Below are some records. Copy every line in them that holds "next".

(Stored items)

= = = = = = =

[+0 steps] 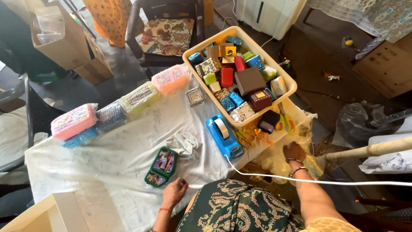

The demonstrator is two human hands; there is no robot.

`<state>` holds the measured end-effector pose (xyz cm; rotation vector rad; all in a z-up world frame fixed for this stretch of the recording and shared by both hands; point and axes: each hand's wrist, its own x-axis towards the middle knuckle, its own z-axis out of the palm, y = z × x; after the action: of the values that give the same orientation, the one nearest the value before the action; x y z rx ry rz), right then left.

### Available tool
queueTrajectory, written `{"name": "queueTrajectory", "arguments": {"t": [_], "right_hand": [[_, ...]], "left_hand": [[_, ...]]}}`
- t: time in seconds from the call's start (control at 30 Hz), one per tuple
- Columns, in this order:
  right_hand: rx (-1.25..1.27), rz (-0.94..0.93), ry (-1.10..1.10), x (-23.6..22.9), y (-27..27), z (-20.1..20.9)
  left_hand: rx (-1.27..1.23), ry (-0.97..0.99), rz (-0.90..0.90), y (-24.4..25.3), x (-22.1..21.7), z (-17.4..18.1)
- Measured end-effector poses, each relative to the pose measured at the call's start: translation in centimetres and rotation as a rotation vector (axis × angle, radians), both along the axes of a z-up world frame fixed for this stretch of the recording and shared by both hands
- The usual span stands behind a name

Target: Wrapping a green container in bubble wrap and securing it for shipment.

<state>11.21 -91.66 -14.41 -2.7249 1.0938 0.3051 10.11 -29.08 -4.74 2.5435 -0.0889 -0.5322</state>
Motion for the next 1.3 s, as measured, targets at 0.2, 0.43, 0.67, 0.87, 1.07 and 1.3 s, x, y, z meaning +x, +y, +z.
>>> {"name": "queueTrajectory", "arguments": {"t": [0.2, 0.43, 0.67, 0.87, 1.07, 1.3], "right_hand": [[0.013, -0.492, -0.432, -2.3, -2.2, 6.0], [0.683, -0.87, -0.994, -5.1, -5.6, -1.8], [-0.07, -0.677, -0.662, -7.8, 4.3, -0.5], [0.136, -0.354, -0.212, -7.9, 12.4, 1.7], [0.148, -0.211, 0.223, -4.3, 10.1, 2.7], [-0.106, -0.262, -0.777, -3.8, -4.3, 0.7]], "left_hand": [[-0.065, 0.161, -0.107, -2.0, 1.4, 5.6], [-0.091, 0.13, -0.196, -4.1, 2.6, 8.8], [-0.099, 0.146, -0.298, -5.0, 2.6, 8.0], [-0.078, 0.156, -0.356, -4.8, 2.2, 6.9], [-0.077, 0.167, -0.387, -4.1, 1.8, 6.8], [-0.199, 0.158, -0.383, -3.4, 3.0, 8.3]]}}
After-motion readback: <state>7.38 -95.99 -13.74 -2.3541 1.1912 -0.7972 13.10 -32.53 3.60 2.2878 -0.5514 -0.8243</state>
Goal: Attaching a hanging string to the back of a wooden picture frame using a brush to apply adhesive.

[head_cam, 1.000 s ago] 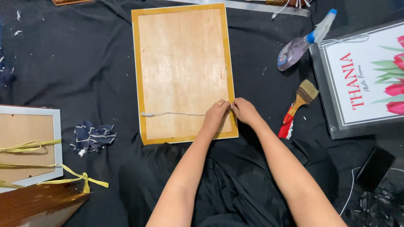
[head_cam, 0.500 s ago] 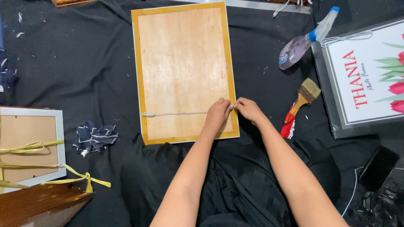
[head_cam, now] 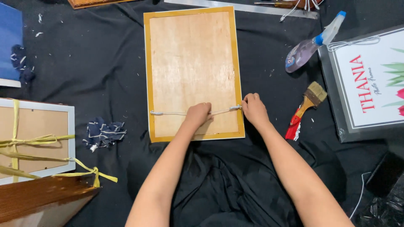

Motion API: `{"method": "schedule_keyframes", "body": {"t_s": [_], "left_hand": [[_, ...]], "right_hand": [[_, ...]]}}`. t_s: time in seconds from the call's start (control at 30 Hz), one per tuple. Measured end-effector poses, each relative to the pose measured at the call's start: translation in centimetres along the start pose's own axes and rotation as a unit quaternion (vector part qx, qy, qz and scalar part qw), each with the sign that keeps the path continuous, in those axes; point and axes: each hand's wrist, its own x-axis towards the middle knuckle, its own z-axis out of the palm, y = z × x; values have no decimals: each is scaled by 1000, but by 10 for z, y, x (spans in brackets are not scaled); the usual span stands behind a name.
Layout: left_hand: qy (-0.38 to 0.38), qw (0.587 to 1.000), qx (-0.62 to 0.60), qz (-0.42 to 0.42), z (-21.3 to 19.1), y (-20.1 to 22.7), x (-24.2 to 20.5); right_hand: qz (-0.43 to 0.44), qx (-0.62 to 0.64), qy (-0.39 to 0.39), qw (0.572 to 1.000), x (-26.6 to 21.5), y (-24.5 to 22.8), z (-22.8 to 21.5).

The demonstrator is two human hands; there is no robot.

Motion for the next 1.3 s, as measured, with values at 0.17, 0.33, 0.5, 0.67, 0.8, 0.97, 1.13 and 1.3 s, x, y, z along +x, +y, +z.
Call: {"method": "schedule_keyframes", "body": {"t_s": [0.17,0.33,0.5,0.67,0.8,0.97,1.13,1.3], "left_hand": [[-26,995,95,-7,-18,-12,-43],[-33,979,199,0,34,9,-66],[291,895,338,7,105,6,-46],[364,875,311,68,124,-1,-36],[377,871,305,80,130,-6,-35],[367,871,304,117,101,3,-43],[423,851,268,157,77,13,-40],[438,840,274,164,47,30,-55]], "right_hand": [[-157,-133,46,977,-16,-29,29],[-226,-222,-69,946,-35,-39,41],[-212,-301,-112,923,-45,-52,29],[-200,-314,-115,921,-41,-41,46],[-194,-310,-117,923,-41,-42,46],[-179,-301,-120,929,-39,-39,41],[-197,-306,-70,929,-41,-31,43],[-294,-320,13,901,-42,-31,72]]}}
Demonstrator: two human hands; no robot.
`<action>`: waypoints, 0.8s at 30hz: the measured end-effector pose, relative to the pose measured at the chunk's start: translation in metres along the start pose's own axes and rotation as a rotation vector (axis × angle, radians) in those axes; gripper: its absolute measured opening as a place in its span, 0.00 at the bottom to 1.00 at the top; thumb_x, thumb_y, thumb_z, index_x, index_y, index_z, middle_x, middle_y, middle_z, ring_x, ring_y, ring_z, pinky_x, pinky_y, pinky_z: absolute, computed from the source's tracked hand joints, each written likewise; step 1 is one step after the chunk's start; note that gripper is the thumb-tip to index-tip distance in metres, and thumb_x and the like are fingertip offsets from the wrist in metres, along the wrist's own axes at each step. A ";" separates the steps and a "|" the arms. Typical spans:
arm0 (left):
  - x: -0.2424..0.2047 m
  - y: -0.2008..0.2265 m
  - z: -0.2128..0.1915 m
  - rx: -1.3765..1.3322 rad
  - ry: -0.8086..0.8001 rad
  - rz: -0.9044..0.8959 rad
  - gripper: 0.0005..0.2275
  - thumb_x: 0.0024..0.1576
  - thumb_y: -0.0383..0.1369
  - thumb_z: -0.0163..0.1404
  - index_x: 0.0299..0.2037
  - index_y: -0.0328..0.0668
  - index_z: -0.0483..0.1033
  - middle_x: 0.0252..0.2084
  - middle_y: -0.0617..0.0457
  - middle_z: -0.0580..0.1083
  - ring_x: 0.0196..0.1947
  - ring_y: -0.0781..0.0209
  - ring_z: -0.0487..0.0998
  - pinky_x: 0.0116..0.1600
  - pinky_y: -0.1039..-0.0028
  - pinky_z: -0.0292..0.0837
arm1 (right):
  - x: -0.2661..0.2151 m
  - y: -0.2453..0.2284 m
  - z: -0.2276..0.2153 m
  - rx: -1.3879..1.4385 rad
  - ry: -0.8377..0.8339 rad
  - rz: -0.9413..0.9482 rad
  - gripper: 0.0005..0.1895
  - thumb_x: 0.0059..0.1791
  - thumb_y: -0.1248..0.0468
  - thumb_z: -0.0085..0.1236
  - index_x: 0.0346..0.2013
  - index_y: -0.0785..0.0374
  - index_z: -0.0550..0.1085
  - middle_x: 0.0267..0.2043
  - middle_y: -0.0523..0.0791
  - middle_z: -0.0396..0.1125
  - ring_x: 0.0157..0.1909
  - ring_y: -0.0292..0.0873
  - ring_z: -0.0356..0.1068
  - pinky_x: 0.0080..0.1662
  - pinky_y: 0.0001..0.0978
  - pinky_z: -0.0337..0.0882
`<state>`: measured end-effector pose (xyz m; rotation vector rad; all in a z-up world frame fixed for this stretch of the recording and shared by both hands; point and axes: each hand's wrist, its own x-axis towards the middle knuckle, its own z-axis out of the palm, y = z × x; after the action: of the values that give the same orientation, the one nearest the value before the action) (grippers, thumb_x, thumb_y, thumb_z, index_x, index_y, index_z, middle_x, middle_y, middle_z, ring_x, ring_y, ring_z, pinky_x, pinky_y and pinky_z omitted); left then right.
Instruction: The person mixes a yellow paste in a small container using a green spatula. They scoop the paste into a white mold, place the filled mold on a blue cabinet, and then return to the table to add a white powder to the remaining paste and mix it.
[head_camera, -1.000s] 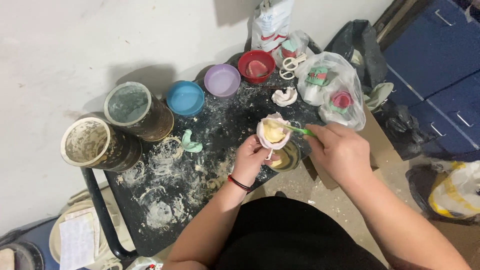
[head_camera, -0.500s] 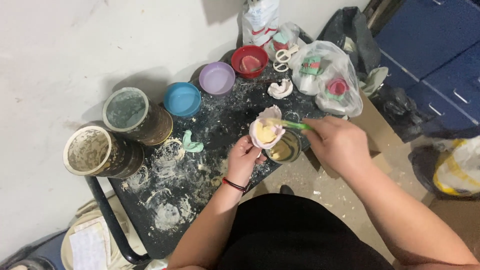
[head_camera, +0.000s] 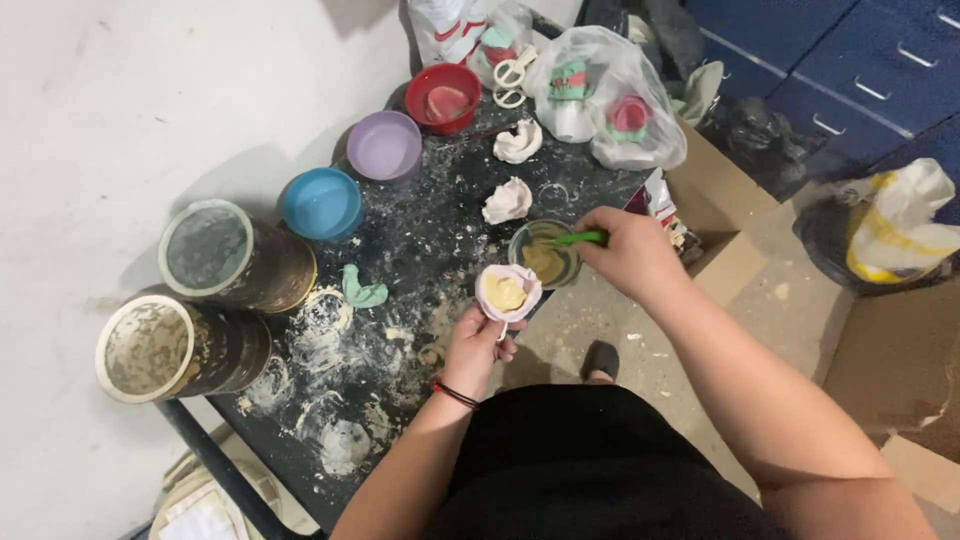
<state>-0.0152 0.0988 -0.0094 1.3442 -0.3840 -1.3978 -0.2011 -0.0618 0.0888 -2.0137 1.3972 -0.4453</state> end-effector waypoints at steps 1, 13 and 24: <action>0.003 -0.004 0.003 -0.005 0.002 0.000 0.09 0.65 0.27 0.45 0.50 0.28 0.70 0.38 0.37 0.81 0.18 0.65 0.78 0.20 0.83 0.76 | 0.004 0.001 0.003 -0.004 -0.003 -0.002 0.14 0.45 0.61 0.66 0.45 0.57 0.82 0.41 0.50 0.78 0.47 0.57 0.78 0.47 0.42 0.76; 0.019 -0.035 0.054 0.001 0.073 0.073 0.09 0.66 0.28 0.43 0.53 0.32 0.68 0.34 0.38 0.81 0.13 0.65 0.73 0.14 0.80 0.73 | 0.030 0.008 0.006 -0.005 -0.075 -0.114 0.13 0.53 0.55 0.63 0.43 0.62 0.81 0.37 0.55 0.76 0.43 0.58 0.77 0.42 0.45 0.76; 0.032 -0.070 0.071 -0.068 0.183 0.152 0.06 0.66 0.27 0.42 0.47 0.32 0.69 0.28 0.39 0.78 0.11 0.63 0.70 0.12 0.78 0.66 | 0.053 0.033 0.006 0.050 -0.152 -0.088 0.15 0.54 0.54 0.59 0.44 0.64 0.80 0.34 0.57 0.75 0.39 0.58 0.77 0.37 0.43 0.75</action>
<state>-0.1005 0.0654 -0.0612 1.3462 -0.3071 -1.1433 -0.2006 -0.1162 0.0584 -2.0292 1.1984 -0.3534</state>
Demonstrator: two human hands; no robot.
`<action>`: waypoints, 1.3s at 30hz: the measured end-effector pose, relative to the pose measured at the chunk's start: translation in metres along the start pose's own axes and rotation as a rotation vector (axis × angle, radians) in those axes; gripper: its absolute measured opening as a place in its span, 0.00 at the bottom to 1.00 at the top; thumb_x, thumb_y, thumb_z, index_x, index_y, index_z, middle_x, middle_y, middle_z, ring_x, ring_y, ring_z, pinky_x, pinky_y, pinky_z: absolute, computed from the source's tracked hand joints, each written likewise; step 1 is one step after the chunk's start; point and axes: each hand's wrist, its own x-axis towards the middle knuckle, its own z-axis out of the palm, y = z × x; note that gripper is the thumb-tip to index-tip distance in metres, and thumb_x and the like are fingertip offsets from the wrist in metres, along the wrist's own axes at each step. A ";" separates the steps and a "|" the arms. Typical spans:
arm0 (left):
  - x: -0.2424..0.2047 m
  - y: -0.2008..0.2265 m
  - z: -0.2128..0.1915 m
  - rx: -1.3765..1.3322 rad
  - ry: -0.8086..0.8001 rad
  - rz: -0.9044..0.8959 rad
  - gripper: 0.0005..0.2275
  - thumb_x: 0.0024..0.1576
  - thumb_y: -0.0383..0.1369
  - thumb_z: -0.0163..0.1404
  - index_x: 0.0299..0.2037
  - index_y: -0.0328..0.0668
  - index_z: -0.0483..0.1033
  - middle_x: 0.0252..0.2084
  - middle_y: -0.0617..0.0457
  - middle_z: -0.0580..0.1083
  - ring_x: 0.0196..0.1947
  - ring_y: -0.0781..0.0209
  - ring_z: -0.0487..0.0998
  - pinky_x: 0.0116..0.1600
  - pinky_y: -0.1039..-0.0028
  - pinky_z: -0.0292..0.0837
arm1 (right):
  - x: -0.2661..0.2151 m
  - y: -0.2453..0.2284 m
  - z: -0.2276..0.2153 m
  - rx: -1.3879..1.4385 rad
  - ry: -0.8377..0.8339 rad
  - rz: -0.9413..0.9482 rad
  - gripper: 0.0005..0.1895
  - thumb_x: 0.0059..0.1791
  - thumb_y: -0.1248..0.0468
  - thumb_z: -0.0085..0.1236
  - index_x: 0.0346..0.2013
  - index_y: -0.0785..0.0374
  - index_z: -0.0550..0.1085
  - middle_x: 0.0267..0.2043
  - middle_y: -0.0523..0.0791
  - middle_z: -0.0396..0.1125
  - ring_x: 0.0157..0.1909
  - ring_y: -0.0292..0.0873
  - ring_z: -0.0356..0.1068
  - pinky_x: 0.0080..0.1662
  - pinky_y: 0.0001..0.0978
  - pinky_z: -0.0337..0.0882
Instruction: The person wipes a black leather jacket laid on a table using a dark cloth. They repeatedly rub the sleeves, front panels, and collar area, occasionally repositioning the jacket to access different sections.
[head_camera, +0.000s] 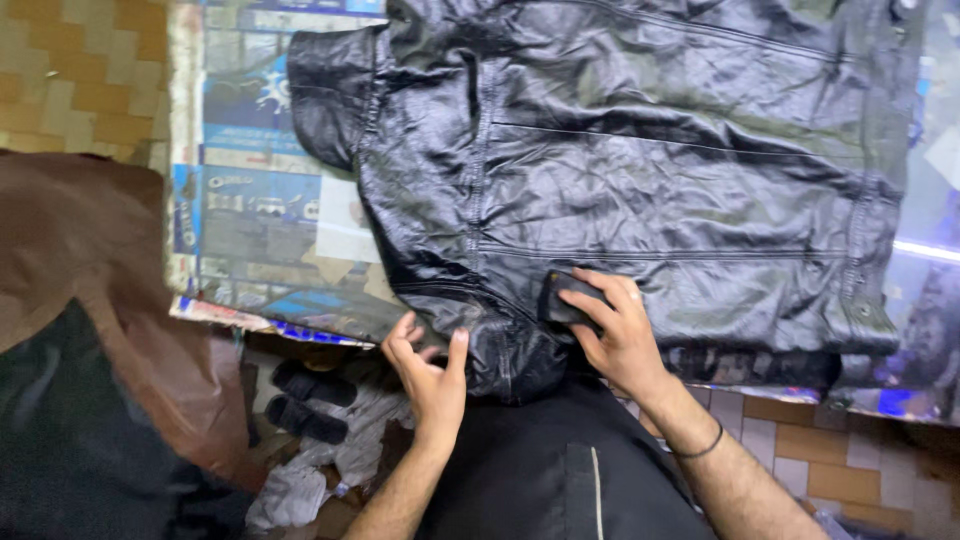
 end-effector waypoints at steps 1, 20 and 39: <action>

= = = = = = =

## Final answer
Motion for the next 1.3 s, as measured, targets at 0.2, 0.43, 0.67, 0.87, 1.07 and 1.3 s, x, y, z meaning +x, +y, +z.
Motion for the next 1.3 s, as measured, with values at 0.17, 0.33, 0.5, 0.67, 0.8, 0.97, 1.13 and 1.3 s, x, y, z along +x, +y, +z.

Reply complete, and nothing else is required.